June at Tophill Low NR, East Yorkshire kicked off with this Scorched Wing Plagodis dolabraria – the second site record in 13 years and only the 17th trapped overall. Other highlights in the boxes included the first Waved Umber Menophra abruptaria, Shears Hada nana and a Pale Tussock Calliteara pudibunda of the season, while the recent unusual run of Least Black Arches Nola confusalis continued with another attracted to light.
Plenty of micro-moths on the wing – with the 8th and 9th records of Cochylimorpha straminea, while Glyphipterix simpliciella continued to be abundant. When the sun shone, plenty of Lepidoptera could be found on the wing, including six species of butterfly.
The prolonged cloudy periods, coupled with a cooling wind from the north did little to help the Odonata numbers. Several Red-eyed Damselflies Erythromma najas were eventually found, while Common Blue Damselfly Enallagma cyathigerum and Azure Damselfly Coenagrion puella numbers continue to appear low for early June.
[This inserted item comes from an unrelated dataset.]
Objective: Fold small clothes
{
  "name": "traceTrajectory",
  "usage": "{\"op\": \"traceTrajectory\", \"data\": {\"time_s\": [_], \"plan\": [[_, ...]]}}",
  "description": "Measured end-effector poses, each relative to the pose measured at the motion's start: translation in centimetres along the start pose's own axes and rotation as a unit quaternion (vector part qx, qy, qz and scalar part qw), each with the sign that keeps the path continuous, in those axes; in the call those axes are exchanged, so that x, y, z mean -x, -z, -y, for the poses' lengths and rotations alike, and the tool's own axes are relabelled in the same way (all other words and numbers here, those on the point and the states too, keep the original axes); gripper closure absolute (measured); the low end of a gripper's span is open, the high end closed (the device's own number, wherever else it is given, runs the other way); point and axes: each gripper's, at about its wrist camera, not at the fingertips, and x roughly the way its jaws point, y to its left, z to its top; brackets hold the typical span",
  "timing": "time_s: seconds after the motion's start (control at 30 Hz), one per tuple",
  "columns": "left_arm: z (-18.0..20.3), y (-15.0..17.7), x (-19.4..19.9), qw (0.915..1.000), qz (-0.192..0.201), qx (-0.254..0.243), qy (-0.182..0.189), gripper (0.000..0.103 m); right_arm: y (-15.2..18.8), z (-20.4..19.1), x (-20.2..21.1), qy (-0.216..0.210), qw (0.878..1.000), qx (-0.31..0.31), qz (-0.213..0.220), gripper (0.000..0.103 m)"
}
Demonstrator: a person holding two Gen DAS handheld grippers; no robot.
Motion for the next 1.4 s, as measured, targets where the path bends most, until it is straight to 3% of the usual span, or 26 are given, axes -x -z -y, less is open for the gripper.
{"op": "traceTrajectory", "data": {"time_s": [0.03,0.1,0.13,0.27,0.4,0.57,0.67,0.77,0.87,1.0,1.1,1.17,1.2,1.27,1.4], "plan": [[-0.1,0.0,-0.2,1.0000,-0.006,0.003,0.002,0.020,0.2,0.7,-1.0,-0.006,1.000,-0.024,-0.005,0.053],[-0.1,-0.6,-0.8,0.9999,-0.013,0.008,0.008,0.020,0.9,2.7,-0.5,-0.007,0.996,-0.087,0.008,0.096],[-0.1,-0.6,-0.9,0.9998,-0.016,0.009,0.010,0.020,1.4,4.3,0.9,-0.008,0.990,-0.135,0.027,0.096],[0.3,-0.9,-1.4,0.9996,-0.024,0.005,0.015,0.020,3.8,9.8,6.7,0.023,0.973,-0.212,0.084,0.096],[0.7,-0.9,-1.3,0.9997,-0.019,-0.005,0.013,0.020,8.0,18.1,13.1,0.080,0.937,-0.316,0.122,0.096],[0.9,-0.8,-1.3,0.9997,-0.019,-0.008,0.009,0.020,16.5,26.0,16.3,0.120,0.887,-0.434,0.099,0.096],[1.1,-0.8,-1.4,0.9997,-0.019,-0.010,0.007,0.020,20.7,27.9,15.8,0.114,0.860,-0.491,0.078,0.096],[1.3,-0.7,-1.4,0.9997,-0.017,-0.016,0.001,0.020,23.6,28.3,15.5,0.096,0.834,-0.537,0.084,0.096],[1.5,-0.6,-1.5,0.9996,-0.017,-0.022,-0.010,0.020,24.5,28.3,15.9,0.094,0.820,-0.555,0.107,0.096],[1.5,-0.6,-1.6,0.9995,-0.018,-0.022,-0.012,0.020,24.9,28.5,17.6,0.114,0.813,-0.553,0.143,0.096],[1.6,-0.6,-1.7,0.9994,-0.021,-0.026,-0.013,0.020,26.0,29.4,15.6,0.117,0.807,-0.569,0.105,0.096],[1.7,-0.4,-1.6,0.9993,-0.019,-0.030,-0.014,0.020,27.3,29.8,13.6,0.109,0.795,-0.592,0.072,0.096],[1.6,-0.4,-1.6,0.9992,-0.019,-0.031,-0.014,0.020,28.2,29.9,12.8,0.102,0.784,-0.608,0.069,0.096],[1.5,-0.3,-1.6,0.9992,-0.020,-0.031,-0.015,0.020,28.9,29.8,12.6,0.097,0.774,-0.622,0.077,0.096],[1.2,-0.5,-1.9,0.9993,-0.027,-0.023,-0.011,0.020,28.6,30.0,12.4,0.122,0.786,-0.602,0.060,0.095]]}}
The Yorkshire BDS website holds all the latest news.
Early June predictably can be a bit quiet for birding at Tophill. However, an Osprey Pandion haliaetus flew south early evening on Saturday – possibly the same bird that was present for much of the second half of May or perhaps a new one. Other than that, Doug Fairweather photographed this Aythya hybrid on Saturday – one of the birds from the winter period still in the area? As ever, check out the official Tophill Low NR blog for all the latest news.
Doug’s new camera has also been tested out on Coccinellidae – pictured Adalia decempunctata f. decempustulatus 10-spot Ladybird, Calvia quatuordecimguttata Cream Spot Ladybird and Psyllobora vigintiduopunctata 22-spot Ladybird.
The most impressive beetle on site is perhaps Agapanthia villosoviridescens Golden Bloomed Grey Longhorn – this the first of the summer while a second was found soon after.
Bank Holiday weekend in late May saw a new Hoverfly added to the site list. Epistrophe eligans the new addition, though getting a usable photo is proving difficult, but Leucozona lucorum proved to be species which posed for the camera.
Botany is something I try to show an interest in, but annually struggle to focus on. However, this Common Twayblade Listera ovata was picked out before the grasses surrounding them cause them to be completely concealed from view.